Across the EU, other states have stressed their readiness to help, including by providing humanitarian support to Ukraine and neighbouring countries, supporting reception and protection efforts within Europe, and facilitating safe passage within the continent.
On 3 March, EU member states agreed to activate the Temporary Protection Directive (TPD) for most people fleeing Ukraine, granting them temporary protection in Europe for up to 3 years, without having to apply for asylum and placing pressure on asylum systems, and with a broad set of rights including access to work, accommodation, health care, social assistance and education across the EU. This is a vital step to ensure that states can manage the response effectively and people receive the swift support they need. Moreover, on 8 March, the European Commission announced a range of measures to boost EU funding for member states’ refugee responses.
Yet, beyond the welcome emergency response, the EU and its member states must take concrete steps to guarantee durable protection and sufficient support for people fleeing the conflict, and enable them to rebuild their lives. Volunteers, NGOs and civil society actors have already signalled the urgent need for greater coordination and systemic support from authorities. A growing number of people are now arriving alone and vulnerable, without resources or friends and family to support them elsewhere in Europe, so the help they need will also continue to rise. It is vital that this openness and solidarity with refugees continues.
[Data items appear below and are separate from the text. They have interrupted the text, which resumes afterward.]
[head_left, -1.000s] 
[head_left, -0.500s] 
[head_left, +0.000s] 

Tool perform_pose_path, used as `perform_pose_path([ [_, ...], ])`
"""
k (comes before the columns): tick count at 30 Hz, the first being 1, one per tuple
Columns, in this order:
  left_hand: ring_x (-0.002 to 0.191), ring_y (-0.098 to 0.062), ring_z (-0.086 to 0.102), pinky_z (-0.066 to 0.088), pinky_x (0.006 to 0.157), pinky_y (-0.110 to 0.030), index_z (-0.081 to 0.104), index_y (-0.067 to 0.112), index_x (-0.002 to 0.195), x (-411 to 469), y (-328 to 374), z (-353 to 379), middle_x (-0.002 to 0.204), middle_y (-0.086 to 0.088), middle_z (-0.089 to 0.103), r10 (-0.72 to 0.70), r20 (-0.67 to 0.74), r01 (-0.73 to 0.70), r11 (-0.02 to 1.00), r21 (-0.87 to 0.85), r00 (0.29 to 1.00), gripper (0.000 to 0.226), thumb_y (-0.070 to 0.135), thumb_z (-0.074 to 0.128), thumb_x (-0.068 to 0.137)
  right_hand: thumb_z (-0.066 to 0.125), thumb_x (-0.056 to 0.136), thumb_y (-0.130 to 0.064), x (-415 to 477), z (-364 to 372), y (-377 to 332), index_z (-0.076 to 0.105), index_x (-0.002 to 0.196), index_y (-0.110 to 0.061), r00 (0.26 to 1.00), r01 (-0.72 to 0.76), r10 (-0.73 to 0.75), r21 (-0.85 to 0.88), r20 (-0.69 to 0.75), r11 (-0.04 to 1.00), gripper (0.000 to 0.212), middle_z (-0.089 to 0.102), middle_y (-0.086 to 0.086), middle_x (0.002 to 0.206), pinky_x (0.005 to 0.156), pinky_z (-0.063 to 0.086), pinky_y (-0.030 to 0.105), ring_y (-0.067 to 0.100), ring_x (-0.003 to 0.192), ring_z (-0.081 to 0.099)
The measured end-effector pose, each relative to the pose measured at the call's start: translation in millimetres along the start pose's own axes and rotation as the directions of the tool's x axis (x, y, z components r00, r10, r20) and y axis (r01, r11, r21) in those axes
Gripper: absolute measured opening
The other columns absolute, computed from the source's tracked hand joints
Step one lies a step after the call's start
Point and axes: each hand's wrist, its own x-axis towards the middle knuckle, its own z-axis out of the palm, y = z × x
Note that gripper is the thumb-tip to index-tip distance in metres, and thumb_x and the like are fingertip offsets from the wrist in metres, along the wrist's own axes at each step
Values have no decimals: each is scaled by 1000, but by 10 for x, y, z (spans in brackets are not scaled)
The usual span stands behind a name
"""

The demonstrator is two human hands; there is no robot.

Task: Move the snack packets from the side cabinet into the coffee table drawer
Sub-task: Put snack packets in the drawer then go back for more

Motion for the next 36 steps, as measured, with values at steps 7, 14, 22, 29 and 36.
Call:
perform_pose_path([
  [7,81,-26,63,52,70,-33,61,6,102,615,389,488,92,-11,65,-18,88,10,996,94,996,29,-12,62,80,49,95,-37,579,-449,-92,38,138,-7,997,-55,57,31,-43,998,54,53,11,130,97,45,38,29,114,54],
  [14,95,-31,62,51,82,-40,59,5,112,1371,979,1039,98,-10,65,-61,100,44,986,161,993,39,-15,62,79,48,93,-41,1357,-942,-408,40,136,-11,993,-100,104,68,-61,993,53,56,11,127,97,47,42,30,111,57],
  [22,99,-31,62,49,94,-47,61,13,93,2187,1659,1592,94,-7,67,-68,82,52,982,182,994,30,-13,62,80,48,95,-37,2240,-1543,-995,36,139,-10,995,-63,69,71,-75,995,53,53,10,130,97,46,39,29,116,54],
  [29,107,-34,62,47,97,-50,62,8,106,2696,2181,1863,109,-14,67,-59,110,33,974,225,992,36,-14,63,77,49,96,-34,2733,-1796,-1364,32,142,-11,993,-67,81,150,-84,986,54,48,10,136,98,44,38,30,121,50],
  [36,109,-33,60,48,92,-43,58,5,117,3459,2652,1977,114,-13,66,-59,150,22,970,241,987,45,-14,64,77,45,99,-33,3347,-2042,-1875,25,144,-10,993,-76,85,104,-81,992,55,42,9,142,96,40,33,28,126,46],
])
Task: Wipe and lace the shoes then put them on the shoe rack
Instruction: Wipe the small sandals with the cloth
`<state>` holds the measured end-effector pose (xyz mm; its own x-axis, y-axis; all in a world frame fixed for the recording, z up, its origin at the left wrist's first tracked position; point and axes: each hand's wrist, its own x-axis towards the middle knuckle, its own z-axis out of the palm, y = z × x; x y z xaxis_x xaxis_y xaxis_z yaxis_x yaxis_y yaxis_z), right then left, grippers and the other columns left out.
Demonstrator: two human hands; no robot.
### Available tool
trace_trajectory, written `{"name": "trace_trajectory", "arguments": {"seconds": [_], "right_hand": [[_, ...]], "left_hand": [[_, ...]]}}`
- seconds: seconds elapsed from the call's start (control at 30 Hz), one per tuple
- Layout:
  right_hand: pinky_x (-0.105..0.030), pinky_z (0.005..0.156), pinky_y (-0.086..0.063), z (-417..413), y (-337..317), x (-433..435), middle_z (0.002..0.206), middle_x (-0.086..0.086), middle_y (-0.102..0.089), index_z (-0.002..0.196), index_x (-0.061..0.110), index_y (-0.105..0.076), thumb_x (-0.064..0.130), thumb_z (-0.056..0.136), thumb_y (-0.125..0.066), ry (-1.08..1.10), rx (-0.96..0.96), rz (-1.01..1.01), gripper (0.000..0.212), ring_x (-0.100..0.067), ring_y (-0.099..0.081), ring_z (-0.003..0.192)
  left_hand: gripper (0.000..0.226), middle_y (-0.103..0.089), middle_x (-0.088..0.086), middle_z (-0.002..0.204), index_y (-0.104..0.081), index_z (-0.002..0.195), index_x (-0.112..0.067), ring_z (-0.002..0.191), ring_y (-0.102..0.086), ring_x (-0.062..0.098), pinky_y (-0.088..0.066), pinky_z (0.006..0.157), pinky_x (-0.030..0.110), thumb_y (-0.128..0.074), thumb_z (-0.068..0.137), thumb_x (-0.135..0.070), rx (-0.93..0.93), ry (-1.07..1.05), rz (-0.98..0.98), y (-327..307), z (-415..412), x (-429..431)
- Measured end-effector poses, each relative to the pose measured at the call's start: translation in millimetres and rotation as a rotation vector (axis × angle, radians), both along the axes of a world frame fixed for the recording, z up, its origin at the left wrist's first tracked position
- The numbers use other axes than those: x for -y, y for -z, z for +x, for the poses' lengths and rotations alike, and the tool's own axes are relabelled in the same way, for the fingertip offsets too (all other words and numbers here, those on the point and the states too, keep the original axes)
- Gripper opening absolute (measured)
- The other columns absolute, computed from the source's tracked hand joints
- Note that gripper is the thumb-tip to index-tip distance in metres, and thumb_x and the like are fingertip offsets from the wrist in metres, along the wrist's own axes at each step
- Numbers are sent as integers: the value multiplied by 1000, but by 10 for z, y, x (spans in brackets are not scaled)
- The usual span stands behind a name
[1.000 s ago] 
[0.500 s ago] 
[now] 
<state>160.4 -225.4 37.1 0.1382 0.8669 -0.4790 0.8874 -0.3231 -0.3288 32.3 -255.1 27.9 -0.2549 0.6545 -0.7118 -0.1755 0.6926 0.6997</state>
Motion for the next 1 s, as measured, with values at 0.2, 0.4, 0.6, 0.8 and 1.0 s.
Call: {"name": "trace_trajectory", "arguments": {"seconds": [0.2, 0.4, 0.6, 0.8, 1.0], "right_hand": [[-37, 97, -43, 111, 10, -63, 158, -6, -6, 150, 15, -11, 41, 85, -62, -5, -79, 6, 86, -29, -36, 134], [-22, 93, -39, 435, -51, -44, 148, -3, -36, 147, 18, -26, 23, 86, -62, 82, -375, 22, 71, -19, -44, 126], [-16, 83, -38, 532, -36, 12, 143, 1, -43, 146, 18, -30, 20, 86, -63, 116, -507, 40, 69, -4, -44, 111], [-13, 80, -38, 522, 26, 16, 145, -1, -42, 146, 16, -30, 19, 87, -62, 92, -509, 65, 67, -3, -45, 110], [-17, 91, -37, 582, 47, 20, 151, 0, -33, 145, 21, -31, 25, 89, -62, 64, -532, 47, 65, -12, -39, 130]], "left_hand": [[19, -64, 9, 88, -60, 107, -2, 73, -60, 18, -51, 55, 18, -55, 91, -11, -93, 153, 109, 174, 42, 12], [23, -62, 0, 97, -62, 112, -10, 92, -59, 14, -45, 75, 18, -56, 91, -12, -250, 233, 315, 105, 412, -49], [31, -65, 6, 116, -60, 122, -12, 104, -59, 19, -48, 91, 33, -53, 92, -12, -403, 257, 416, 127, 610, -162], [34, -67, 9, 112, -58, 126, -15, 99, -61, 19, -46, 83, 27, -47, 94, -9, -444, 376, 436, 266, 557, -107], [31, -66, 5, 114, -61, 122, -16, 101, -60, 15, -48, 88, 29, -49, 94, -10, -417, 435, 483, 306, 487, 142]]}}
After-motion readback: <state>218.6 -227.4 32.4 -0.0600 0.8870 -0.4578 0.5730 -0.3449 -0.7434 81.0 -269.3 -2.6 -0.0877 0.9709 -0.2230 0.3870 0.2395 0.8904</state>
The IRC highlights eight priority actions for a humane and effective refugee response, as the conflict continues to escalate.
What needs to happen?
1. Ensure an inclusive and effective application of temporary protection for people fleeing Ukraine
The IRC firmly welcomes EU leaders’ decision to trigger the TPD on 3 March 2022, enabling the EU-wide recognition of the protection needs of people fleeing Ukraine, as an eminently humane and practical response. Granting people a clear, predictable and durable legal status, with swift access to rights upon arrival, is vital for their inclusion and wellbeing. This is the first time the TPD has been triggered since its adoption in 2001; the failure to activate this tool in response to earlier humanitarian emergencies or refugee arrivals – such as in Syria in 2015 or Afghanistan in 2021 – is a regrettable missed opportunity, and the IRC urges states to seriously consider its broader use going forward.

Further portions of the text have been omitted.